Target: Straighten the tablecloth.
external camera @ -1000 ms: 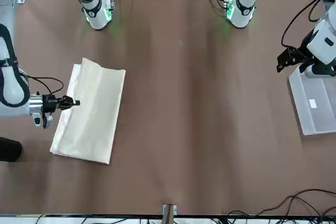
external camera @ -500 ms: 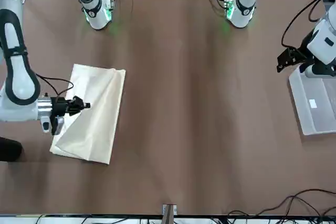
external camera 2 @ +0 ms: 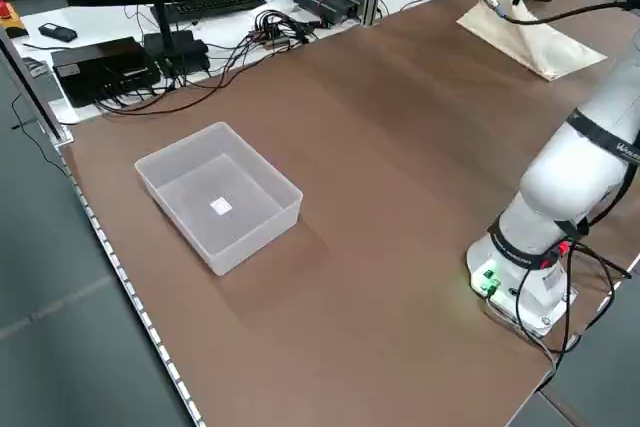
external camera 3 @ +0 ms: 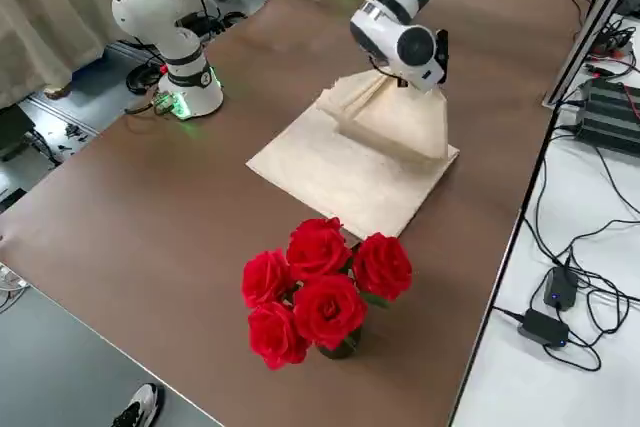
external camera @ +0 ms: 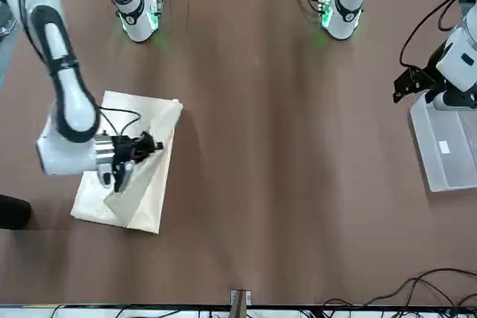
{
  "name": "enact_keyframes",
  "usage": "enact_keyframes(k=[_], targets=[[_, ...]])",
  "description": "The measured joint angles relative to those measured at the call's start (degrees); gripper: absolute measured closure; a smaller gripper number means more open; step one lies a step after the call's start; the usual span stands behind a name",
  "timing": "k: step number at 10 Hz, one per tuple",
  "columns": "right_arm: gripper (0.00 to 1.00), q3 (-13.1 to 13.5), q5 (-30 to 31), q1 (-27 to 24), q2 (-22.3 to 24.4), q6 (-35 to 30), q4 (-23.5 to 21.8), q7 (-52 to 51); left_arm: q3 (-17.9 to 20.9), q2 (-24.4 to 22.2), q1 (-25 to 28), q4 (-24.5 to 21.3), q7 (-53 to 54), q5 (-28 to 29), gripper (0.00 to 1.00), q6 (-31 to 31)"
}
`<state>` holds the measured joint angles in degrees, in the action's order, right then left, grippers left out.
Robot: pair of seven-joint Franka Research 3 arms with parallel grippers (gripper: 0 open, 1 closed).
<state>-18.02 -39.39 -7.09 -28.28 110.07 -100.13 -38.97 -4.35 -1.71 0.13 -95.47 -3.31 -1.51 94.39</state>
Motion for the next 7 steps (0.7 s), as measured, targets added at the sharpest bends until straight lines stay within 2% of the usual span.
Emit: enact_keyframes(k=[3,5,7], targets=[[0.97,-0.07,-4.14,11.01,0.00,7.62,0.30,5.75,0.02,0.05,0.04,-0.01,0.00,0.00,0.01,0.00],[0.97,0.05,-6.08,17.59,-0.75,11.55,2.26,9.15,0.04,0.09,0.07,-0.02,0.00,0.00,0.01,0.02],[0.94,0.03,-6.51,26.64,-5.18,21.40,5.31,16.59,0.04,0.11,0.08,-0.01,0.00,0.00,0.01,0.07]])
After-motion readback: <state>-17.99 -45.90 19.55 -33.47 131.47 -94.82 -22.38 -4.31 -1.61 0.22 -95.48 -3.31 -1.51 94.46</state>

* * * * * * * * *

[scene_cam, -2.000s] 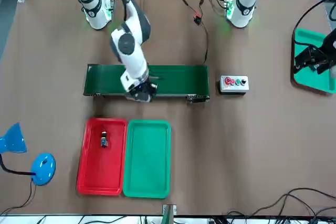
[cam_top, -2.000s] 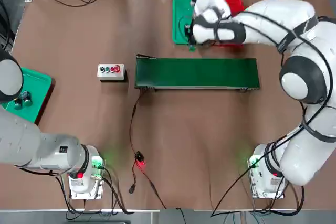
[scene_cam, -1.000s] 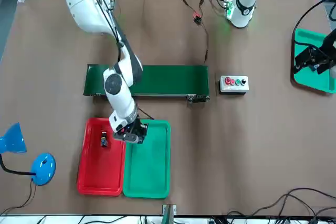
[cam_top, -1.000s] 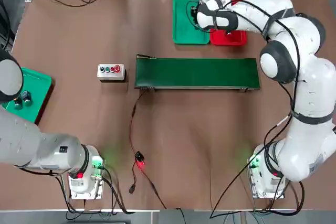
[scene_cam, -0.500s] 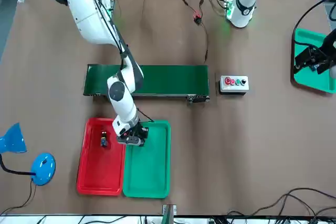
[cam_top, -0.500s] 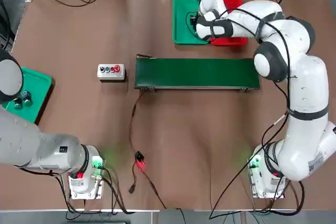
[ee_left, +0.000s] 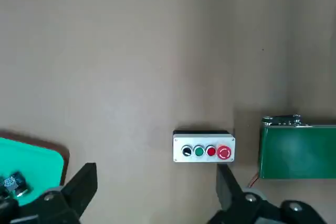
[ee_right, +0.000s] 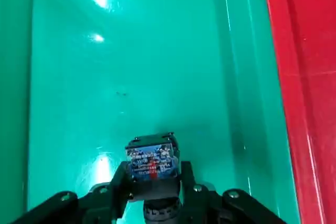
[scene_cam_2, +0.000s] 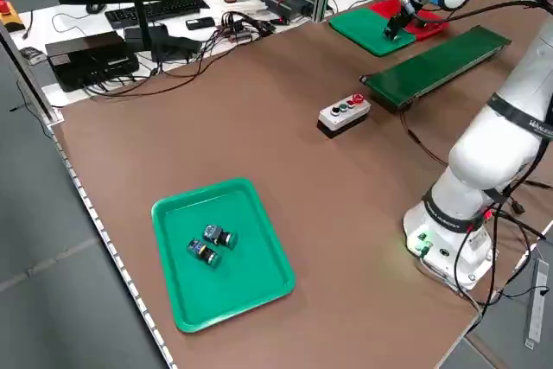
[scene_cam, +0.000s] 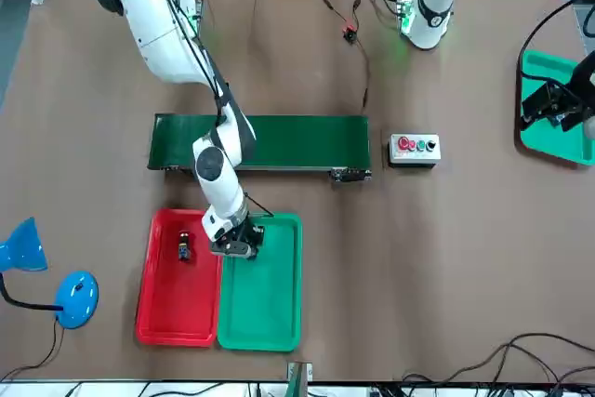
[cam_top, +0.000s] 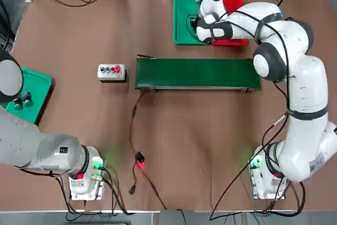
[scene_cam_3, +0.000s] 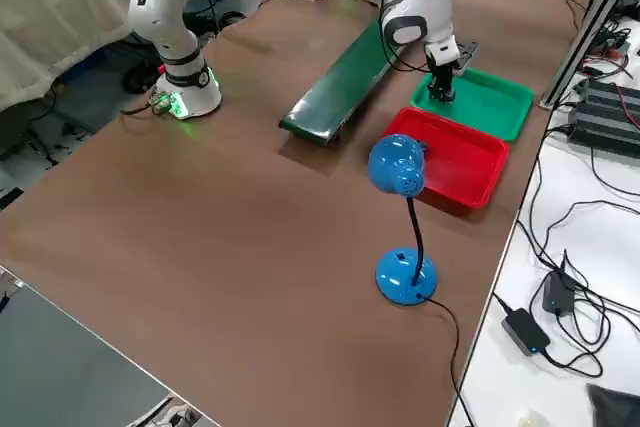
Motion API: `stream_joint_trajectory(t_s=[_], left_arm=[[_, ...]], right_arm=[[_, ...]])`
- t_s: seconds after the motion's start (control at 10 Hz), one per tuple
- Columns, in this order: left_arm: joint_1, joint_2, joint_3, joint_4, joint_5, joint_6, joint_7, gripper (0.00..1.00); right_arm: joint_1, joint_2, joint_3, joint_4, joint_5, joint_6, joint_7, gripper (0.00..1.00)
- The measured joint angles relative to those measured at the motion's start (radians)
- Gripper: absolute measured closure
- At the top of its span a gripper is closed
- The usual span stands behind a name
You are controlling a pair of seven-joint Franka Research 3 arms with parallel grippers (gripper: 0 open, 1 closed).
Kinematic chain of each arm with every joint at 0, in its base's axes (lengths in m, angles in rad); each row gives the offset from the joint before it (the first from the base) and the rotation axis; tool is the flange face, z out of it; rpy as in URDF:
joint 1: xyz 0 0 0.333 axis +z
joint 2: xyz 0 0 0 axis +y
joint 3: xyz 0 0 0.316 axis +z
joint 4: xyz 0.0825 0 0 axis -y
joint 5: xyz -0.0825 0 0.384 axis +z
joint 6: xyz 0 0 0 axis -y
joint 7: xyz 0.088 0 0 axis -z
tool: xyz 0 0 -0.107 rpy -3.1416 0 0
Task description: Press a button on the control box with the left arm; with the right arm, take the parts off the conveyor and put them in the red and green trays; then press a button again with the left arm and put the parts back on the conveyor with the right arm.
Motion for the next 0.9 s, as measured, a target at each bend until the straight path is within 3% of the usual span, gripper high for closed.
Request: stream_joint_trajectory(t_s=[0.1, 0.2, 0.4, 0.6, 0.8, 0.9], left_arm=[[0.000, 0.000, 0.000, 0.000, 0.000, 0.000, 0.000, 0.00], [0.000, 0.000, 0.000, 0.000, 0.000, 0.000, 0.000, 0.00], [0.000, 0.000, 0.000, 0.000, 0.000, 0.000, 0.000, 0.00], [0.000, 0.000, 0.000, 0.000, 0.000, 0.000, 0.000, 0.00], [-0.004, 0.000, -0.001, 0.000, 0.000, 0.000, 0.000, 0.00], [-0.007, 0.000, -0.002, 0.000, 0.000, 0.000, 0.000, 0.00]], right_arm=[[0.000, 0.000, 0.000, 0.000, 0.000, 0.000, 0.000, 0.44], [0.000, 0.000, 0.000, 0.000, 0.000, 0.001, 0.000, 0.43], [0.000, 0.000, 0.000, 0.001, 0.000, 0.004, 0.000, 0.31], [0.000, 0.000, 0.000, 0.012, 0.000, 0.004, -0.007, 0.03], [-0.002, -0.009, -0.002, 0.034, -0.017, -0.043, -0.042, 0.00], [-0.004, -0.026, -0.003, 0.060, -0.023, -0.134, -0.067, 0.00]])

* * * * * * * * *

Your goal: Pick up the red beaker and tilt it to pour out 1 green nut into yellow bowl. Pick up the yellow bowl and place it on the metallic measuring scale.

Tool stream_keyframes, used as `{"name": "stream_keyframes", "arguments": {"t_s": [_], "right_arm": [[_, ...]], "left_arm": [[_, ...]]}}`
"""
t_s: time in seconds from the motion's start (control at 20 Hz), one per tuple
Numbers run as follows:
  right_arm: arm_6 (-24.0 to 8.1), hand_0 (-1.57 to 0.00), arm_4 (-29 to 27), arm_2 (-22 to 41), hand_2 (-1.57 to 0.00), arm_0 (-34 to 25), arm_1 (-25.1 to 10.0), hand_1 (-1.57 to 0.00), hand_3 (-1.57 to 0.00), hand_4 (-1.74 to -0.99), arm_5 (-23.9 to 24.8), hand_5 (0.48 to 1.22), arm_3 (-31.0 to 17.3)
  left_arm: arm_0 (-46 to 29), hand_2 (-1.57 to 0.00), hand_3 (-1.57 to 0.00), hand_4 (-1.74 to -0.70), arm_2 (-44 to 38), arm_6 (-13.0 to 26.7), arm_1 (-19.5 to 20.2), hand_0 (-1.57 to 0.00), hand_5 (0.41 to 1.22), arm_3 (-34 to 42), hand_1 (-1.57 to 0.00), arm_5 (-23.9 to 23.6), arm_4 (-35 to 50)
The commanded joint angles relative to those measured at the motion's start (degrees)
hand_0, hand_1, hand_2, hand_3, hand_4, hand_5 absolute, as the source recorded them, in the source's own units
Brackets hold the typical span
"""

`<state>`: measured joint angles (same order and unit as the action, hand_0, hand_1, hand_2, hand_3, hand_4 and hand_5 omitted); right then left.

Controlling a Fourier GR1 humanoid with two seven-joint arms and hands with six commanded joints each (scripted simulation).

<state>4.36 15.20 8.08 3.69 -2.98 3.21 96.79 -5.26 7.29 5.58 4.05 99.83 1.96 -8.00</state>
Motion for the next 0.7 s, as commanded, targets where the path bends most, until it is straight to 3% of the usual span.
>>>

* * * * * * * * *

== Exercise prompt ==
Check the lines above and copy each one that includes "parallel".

== Exercise solution ==
Robot: pair of seven-joint Franka Research 3 arms with parallel grippers (gripper: 0 open, 1 closed).
You are controlling a pair of seven-joint Franka Research 3 arms with parallel grippers (gripper: 0 open, 1 closed).

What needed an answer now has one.